Garbled circuits are a fundamental primitive in cryptography. While the size of garbled circuits in Yao's original scheme grows linearly with the circuit size, a recent line of work on stacked garbling (SGC) [Heath-Kolesnikov, CRYPTO'20] has achieved near-sublinear size for branching computations, based only on one-way functions. Specifically, these schemes achieve garbled size growing only with the size of a single branch and the total input length to all the branches. Due to the latter dependence, these results are best suited to "small" input settings.
We present a stacked garbling scheme for "large" input settings based on one-way functions. The garbled size in our scheme grows only with the size of a single branch and its input length (up to logarithmic factors), plus an additive term in the number of branches (as in prior SGC).
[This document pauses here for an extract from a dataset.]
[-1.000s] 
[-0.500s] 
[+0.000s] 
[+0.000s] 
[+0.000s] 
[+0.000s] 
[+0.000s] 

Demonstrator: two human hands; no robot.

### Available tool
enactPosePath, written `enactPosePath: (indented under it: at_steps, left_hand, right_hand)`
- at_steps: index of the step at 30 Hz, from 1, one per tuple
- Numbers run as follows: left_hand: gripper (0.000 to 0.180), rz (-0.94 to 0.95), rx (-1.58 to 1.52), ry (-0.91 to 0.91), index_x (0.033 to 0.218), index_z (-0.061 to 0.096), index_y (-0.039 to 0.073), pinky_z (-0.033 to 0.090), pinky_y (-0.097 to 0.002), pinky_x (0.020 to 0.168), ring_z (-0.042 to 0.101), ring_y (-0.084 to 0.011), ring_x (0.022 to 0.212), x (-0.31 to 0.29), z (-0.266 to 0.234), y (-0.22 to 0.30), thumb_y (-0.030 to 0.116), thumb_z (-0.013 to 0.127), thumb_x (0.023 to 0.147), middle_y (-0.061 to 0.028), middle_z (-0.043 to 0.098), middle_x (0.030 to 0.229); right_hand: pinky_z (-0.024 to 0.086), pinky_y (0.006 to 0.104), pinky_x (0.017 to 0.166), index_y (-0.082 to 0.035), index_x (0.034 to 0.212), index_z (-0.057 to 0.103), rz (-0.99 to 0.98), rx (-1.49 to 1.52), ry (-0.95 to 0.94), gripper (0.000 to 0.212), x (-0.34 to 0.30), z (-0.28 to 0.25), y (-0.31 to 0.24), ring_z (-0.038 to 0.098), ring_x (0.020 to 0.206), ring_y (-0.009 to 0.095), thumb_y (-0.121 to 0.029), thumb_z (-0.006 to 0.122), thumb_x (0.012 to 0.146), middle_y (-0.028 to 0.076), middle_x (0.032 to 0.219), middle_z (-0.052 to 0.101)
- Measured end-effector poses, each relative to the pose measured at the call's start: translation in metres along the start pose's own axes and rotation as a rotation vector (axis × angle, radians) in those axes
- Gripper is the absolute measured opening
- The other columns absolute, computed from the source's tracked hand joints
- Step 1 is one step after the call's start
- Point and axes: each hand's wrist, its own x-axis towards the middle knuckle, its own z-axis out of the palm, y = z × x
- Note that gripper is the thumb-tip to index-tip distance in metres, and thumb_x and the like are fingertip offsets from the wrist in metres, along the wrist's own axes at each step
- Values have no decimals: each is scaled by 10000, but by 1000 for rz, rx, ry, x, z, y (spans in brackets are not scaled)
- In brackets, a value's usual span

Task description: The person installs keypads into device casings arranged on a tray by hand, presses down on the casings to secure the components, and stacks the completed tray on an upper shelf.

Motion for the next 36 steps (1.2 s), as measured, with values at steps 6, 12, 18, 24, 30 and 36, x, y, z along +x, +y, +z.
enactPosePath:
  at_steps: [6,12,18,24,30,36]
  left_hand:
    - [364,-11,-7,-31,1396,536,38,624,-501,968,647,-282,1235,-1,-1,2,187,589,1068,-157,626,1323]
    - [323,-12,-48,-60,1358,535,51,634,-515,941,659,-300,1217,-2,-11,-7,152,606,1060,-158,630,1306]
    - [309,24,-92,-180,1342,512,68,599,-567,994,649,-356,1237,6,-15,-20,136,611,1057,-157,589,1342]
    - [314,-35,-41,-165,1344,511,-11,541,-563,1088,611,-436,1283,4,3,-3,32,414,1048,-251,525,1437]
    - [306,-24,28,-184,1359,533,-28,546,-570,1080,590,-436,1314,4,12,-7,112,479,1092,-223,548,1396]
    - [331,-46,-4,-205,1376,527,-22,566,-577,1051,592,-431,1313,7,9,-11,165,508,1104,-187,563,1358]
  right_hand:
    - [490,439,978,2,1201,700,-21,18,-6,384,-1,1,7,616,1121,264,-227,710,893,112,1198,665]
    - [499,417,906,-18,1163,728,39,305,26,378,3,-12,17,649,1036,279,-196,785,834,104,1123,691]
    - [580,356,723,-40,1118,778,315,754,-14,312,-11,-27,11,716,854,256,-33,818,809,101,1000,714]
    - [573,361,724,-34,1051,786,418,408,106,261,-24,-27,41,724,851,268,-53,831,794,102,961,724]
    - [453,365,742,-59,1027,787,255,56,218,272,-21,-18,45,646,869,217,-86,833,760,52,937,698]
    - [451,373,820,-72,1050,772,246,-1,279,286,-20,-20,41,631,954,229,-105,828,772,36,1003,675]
To obtain our result, we uncover a connection between stacked garbling and the notion of (adaptive) programmable pseudorandom functions (apPRFs) [Boneh-Lewi-Wu, PKC'17]. While existing apPRF constructions either rely on stronger assumptions (e.g., learning with errors or indistinguishability obfuscation) or incur noticeable security losses under weaker assumptions, we identify a relaxed notion of non-adaptive programmable PRFs (napPRFs) that suffices for our result, and establish its feasibility based on one-way functions. Interestingly, we build on techniques from the SGC literature to construct napPRFs with our desired efficiency, and then apply napPRFs back to SGC to obtain our main result.
Along the way, as an additional result of independent interest, we provide the first construction of (adaptive) programmable PRFs for polynomial-size domains based on one-way functions.